◆ WORK ORDER ◆
A single count is required: the lines of the data below in which the word "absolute" occurs.

◆ DATA SECTION ◆

========================================

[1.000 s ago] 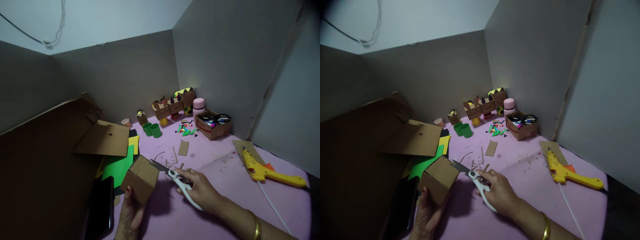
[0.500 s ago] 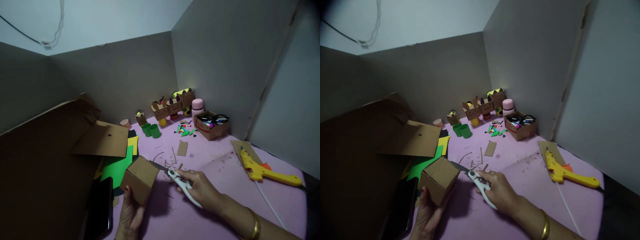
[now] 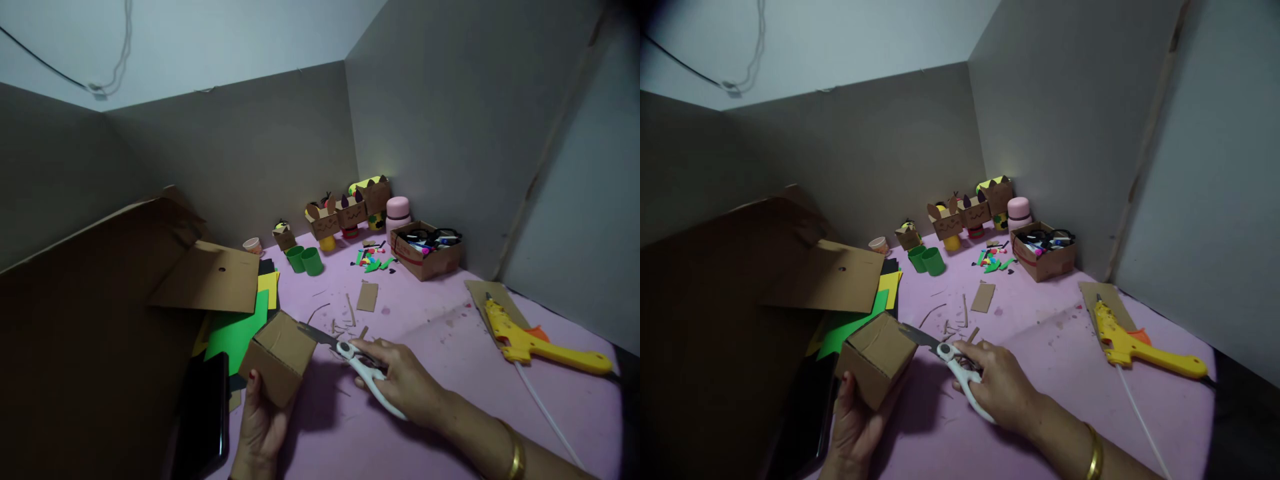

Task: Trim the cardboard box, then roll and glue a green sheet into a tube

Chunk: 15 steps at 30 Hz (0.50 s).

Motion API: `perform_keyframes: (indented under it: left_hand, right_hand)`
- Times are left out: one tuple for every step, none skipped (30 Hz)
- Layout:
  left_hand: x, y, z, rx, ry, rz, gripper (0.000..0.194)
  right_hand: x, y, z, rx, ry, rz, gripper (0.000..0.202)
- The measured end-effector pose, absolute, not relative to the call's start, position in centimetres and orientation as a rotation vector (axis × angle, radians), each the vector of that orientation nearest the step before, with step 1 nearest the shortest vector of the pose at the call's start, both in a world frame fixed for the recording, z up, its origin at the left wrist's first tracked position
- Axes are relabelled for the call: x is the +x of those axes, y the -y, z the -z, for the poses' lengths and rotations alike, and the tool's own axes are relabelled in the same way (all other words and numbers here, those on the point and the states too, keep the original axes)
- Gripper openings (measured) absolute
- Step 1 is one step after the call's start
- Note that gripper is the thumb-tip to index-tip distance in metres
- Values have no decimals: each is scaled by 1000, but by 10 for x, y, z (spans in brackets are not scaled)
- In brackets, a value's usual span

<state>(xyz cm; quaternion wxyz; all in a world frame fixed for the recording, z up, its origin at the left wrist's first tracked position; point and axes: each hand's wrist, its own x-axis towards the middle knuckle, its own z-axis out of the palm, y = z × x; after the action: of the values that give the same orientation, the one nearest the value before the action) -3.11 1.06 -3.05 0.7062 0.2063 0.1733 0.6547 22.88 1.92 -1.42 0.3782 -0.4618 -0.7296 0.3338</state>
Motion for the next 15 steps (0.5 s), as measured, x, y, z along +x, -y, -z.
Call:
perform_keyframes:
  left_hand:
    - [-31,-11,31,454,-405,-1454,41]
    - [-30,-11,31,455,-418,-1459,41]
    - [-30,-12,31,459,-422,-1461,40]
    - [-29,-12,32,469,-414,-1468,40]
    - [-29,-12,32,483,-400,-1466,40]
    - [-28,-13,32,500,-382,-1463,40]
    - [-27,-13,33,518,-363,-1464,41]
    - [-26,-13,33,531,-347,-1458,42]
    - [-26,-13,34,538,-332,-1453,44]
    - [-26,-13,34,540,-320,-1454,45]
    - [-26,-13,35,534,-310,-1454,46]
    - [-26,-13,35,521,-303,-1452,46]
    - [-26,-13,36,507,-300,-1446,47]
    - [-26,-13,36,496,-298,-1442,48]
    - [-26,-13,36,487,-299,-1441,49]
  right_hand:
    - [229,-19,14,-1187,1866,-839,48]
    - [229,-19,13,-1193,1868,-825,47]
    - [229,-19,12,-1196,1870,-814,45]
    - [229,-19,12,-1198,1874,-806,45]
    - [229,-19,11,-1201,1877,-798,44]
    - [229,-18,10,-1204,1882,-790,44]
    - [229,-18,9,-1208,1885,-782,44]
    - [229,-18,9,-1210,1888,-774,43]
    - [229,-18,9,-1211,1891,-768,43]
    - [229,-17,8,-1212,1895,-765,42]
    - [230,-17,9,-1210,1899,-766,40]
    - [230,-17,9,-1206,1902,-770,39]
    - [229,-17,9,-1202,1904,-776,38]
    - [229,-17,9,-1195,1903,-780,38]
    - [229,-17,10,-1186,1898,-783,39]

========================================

◆ YOUR RESPONSE ◆
2